Items from a data source:
______________________________
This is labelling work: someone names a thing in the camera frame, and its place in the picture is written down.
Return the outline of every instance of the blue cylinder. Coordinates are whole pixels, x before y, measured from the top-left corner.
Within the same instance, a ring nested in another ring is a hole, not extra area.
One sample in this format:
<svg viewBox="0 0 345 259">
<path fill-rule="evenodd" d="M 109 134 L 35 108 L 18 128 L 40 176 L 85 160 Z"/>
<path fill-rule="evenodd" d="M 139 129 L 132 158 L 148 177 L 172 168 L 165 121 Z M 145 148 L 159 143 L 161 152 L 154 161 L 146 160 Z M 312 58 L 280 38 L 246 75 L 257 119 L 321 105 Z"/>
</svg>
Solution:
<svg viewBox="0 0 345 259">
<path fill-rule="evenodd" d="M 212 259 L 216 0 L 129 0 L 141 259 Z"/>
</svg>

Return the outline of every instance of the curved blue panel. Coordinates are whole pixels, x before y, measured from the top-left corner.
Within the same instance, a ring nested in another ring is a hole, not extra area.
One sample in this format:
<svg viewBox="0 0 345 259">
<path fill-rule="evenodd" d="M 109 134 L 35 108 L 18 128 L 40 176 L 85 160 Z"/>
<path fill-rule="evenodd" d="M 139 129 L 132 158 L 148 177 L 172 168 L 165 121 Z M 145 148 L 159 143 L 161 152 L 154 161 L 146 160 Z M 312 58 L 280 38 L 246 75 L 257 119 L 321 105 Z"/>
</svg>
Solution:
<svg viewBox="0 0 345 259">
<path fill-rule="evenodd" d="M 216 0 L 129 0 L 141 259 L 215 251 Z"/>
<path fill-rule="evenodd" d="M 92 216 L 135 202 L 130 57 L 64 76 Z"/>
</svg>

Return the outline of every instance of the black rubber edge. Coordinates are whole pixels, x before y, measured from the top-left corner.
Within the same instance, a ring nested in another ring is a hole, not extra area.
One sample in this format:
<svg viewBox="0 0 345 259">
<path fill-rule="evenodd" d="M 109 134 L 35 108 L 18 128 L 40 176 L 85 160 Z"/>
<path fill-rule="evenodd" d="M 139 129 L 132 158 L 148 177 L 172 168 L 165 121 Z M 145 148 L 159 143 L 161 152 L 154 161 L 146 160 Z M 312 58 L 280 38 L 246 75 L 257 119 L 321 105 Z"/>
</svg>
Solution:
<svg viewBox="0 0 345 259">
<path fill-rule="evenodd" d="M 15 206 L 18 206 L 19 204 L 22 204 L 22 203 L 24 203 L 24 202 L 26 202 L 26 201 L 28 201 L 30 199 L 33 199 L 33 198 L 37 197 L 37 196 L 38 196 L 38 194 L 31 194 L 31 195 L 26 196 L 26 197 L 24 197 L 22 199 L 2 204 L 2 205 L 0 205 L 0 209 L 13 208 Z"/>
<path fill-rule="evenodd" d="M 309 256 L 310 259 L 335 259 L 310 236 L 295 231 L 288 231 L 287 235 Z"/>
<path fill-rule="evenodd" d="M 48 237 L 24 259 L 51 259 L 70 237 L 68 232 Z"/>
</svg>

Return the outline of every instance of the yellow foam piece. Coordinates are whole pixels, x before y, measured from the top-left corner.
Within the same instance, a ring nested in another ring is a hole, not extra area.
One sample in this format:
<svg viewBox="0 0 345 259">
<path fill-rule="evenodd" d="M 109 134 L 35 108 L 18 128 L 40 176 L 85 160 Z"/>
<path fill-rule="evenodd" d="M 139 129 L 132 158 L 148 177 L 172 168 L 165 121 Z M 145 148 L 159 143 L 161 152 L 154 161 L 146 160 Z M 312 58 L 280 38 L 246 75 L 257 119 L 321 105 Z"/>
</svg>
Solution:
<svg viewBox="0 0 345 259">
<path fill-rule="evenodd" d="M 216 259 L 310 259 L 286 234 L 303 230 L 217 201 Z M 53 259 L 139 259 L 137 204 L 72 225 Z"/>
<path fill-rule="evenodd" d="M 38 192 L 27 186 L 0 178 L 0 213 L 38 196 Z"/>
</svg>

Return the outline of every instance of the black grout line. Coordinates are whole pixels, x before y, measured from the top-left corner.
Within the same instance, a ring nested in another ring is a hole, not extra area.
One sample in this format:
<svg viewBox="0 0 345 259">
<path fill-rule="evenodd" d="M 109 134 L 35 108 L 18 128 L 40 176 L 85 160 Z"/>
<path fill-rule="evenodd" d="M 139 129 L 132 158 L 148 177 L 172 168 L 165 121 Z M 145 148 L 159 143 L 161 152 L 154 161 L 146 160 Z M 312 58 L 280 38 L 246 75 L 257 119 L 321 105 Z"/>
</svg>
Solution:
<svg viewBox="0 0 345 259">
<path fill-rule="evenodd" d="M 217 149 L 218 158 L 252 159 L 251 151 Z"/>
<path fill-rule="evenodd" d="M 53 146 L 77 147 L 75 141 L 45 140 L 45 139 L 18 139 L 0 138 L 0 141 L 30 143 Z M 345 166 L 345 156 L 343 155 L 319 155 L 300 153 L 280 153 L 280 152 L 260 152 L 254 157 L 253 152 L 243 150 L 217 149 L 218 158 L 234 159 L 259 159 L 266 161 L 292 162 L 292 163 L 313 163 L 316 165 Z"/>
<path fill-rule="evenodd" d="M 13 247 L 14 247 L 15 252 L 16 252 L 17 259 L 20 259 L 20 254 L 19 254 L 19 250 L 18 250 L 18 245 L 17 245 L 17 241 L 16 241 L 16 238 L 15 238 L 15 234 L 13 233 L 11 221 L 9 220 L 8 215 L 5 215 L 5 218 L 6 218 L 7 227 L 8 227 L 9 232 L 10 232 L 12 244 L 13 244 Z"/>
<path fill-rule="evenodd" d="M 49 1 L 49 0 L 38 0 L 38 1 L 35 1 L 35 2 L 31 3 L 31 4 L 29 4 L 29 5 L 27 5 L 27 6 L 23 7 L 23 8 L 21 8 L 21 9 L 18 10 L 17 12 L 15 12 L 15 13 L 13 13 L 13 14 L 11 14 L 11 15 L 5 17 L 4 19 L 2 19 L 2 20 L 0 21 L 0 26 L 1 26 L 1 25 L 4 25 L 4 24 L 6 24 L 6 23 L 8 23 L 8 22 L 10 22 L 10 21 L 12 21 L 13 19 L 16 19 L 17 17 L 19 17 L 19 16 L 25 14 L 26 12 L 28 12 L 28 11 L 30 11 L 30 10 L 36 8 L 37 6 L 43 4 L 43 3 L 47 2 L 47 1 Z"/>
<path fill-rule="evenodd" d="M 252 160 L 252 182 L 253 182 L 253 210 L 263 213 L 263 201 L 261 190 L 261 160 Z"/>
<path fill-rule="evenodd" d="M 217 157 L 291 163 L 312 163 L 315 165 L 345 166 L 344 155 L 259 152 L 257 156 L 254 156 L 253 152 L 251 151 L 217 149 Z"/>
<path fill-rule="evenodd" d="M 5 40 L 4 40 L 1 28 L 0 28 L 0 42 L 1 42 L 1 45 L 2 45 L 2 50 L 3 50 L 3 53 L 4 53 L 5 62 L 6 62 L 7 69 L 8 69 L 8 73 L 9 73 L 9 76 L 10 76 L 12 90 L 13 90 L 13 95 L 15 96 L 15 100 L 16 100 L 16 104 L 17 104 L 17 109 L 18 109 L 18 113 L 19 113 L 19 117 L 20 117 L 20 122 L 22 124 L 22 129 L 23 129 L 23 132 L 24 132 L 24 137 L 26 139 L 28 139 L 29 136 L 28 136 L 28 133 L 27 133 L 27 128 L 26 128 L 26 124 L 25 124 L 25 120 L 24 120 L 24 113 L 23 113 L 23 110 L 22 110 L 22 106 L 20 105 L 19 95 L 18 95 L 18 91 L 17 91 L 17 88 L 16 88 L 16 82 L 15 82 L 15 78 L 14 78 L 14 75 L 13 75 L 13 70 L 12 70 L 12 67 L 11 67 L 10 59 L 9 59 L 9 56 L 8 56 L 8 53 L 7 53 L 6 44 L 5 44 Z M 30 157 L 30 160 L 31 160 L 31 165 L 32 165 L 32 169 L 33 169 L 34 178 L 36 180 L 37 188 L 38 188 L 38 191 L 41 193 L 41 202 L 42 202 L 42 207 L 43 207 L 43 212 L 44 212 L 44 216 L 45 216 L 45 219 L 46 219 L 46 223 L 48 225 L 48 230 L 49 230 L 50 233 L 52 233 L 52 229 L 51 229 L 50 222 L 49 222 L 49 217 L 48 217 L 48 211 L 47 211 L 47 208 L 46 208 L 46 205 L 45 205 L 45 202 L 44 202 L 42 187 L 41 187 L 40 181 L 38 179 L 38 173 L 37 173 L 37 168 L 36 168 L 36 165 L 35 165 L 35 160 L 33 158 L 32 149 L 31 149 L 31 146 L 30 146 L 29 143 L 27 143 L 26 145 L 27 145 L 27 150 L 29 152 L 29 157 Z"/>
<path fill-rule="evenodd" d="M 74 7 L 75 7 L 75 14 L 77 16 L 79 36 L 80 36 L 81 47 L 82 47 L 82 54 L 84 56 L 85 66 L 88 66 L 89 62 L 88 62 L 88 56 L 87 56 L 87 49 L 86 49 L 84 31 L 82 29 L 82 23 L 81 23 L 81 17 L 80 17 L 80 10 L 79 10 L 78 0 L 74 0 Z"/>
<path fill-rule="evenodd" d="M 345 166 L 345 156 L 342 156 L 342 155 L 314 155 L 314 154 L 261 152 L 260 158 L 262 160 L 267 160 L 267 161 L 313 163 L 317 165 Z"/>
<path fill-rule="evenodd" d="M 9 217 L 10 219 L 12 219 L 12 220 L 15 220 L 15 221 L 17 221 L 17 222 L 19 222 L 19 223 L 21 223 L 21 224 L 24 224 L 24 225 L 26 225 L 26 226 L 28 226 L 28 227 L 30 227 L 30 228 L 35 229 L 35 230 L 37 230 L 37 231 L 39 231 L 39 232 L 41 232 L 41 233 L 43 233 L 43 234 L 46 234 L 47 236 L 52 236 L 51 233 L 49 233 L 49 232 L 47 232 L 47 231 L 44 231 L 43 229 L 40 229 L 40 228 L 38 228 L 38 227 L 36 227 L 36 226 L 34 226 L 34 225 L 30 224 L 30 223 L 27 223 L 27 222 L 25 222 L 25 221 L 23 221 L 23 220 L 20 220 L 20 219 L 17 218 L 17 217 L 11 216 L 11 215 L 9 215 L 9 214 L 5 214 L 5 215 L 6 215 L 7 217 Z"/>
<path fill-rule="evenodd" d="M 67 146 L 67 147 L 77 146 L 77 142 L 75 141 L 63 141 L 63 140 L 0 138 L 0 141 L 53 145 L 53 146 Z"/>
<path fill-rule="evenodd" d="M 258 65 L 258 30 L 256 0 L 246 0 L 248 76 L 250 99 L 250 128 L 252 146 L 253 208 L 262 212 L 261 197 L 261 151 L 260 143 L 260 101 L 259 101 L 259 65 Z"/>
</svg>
______________________________
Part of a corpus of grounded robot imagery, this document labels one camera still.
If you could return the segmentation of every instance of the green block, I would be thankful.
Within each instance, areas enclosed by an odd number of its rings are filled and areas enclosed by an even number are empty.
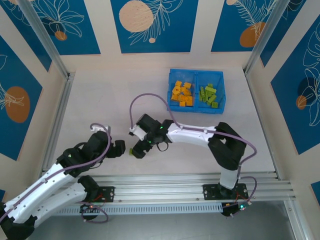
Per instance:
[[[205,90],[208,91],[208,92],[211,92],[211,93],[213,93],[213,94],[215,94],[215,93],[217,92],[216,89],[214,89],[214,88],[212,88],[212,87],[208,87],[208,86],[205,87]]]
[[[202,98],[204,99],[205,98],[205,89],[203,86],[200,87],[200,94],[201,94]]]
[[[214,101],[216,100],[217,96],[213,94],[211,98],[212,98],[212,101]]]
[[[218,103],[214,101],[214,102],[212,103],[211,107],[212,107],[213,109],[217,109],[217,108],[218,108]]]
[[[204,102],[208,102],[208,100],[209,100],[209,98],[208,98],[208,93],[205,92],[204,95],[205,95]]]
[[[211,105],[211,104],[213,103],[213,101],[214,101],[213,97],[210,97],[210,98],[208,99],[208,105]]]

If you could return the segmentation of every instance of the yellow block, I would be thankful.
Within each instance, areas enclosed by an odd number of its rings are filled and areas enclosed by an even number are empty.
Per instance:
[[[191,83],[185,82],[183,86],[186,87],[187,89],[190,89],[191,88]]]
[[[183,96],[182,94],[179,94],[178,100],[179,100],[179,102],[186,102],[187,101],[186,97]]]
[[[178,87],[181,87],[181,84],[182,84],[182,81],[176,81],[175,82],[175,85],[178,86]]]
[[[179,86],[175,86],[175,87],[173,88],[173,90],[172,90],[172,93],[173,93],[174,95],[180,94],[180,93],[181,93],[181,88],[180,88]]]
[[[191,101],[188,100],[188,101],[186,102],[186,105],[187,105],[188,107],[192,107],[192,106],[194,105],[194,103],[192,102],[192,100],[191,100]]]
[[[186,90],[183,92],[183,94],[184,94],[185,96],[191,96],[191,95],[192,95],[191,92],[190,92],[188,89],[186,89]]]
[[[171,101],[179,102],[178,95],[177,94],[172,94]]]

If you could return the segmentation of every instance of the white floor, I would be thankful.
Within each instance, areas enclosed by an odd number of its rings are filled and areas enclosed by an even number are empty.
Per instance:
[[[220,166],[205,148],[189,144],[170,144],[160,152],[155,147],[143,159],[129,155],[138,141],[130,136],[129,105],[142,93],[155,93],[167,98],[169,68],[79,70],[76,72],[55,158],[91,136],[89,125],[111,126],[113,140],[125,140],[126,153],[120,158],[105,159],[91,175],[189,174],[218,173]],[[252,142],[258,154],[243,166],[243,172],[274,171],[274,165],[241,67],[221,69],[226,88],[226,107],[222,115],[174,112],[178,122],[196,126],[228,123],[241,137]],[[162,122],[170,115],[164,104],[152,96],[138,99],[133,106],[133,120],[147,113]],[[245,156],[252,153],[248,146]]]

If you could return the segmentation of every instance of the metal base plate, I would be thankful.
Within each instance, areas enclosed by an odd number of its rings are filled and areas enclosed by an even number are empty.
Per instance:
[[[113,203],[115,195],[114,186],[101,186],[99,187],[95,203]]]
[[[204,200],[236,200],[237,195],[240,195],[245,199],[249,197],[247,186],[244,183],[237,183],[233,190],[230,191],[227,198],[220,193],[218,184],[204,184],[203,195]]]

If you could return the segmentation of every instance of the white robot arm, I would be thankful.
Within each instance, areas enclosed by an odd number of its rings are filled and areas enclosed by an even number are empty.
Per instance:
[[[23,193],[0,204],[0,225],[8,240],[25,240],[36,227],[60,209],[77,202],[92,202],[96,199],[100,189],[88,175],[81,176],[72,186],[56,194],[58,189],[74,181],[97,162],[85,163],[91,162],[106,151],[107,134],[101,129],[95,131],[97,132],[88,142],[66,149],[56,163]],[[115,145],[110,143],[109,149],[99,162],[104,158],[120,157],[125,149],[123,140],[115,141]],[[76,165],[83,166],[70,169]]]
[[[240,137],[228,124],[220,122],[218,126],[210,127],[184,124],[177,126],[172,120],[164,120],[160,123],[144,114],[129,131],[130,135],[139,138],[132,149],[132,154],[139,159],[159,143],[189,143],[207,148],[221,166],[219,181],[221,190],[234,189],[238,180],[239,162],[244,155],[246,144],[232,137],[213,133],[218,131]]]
______________________________
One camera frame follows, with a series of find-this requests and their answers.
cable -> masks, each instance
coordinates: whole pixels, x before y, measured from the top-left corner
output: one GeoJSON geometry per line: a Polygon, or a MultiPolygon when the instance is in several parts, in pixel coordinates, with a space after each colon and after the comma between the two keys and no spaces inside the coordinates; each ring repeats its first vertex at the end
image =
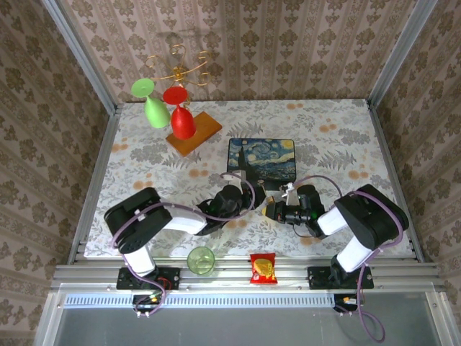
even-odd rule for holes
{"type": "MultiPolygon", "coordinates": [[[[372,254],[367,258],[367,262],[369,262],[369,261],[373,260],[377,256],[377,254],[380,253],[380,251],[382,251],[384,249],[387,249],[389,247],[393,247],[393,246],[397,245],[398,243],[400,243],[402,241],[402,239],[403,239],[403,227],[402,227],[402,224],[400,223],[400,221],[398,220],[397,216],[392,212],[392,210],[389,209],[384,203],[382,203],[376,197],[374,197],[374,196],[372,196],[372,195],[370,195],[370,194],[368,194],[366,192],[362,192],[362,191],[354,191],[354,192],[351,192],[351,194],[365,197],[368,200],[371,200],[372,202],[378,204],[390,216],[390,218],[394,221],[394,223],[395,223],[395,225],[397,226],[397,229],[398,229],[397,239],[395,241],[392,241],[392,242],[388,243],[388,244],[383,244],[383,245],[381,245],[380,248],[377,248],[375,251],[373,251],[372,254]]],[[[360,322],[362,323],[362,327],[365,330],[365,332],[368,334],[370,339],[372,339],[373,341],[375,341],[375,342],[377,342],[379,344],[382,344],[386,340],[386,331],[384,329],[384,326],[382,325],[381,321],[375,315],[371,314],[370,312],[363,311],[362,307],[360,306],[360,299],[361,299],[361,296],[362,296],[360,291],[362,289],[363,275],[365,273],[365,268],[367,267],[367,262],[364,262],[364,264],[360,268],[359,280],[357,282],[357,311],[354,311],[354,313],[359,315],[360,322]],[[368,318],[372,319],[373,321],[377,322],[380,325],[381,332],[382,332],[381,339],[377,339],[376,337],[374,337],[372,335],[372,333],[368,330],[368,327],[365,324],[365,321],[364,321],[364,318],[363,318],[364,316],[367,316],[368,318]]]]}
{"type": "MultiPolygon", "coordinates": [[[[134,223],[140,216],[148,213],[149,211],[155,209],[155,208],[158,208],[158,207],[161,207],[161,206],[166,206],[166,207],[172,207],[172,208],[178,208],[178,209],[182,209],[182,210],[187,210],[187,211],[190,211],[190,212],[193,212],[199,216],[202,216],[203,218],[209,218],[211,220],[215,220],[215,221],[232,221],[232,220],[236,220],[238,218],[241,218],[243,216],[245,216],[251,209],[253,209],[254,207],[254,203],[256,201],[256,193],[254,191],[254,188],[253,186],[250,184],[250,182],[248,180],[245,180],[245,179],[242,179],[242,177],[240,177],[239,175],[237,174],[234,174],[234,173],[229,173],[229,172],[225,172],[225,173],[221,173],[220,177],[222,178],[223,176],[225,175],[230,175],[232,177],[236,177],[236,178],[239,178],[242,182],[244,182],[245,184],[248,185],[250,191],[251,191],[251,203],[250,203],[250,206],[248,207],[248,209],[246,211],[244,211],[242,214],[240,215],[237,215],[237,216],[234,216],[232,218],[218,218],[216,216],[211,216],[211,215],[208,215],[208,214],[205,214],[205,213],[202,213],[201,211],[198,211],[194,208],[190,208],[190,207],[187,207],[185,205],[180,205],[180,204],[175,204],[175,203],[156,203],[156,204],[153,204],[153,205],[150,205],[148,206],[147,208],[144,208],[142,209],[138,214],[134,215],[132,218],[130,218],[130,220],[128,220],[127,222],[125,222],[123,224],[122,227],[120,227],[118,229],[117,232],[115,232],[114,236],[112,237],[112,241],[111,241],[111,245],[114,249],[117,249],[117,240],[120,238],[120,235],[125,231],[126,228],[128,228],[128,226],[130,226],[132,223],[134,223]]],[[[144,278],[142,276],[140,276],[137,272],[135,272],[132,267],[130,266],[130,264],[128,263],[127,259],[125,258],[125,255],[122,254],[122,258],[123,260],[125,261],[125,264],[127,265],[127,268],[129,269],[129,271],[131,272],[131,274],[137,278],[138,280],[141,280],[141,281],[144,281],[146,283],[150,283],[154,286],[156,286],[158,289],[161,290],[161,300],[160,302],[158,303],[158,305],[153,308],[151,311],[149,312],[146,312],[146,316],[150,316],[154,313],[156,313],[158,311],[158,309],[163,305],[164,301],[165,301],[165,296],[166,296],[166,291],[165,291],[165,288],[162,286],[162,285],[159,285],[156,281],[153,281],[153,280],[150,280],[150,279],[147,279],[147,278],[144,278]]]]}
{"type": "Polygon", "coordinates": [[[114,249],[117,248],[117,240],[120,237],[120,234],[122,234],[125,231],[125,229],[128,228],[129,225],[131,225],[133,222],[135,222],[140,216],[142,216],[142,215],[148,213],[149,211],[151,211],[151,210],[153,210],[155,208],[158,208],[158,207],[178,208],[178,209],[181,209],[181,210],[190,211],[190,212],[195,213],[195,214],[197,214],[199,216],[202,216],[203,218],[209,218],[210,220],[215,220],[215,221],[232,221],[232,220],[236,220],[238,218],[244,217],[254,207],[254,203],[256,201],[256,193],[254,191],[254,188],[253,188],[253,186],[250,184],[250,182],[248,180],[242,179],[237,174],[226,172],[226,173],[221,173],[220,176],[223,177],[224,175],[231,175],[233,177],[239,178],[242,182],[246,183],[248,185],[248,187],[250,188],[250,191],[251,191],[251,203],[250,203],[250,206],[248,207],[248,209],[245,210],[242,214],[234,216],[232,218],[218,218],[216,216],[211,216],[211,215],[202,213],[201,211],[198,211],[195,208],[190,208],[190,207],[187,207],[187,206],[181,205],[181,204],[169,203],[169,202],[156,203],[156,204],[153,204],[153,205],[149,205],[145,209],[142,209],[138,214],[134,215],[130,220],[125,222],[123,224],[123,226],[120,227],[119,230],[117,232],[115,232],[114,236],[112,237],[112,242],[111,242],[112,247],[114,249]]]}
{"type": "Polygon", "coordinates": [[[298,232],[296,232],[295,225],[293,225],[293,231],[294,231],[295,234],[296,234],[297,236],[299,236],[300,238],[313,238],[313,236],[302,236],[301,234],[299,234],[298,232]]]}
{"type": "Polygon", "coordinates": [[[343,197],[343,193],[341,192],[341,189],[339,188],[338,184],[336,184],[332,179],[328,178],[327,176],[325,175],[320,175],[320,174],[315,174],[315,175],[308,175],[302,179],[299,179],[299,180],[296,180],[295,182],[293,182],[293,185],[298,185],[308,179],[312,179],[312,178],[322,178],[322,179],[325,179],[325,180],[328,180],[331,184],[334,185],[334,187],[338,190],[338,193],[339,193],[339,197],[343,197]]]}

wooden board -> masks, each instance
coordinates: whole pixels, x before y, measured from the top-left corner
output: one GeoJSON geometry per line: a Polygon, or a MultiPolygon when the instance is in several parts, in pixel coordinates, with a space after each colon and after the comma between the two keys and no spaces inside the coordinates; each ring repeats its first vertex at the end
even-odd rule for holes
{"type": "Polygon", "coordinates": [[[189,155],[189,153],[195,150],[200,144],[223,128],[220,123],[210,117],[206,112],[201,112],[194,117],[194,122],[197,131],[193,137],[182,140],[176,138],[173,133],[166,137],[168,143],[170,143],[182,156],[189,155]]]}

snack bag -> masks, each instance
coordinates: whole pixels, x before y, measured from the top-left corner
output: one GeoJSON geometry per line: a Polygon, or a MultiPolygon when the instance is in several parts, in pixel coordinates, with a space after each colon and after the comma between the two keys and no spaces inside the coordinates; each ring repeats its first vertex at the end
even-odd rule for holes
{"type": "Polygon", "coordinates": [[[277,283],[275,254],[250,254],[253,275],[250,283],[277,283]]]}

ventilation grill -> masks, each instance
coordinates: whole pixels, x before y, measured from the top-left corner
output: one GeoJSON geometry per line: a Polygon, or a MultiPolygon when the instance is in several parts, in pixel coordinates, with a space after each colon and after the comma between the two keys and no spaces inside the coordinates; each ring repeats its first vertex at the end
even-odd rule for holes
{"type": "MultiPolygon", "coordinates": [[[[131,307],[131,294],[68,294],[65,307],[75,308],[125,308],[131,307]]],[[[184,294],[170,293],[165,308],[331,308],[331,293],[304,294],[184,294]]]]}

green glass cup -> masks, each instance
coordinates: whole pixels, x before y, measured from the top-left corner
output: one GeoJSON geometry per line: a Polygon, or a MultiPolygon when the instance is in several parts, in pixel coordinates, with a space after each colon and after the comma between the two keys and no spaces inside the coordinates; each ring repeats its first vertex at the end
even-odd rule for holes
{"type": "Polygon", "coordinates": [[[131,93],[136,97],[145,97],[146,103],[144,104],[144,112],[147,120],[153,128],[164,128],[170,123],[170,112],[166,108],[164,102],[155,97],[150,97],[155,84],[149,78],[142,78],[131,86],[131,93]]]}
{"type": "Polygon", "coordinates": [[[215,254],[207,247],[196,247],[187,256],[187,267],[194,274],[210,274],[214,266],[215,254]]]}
______________________________
**Exercise instructions:** Please give an exact copy of the entries above, from the line with "This is labelling" down to the line with "Return the outline of every instance of the blue", inclusive, and nothing else.

**Answer:**
This is labelling work: someone names a thing in the camera frame, and its place in the picture is written down.
Return the outline of every instance of the blue cylinder. Coordinates are whole pixels, x before y, measured from the top-left corner.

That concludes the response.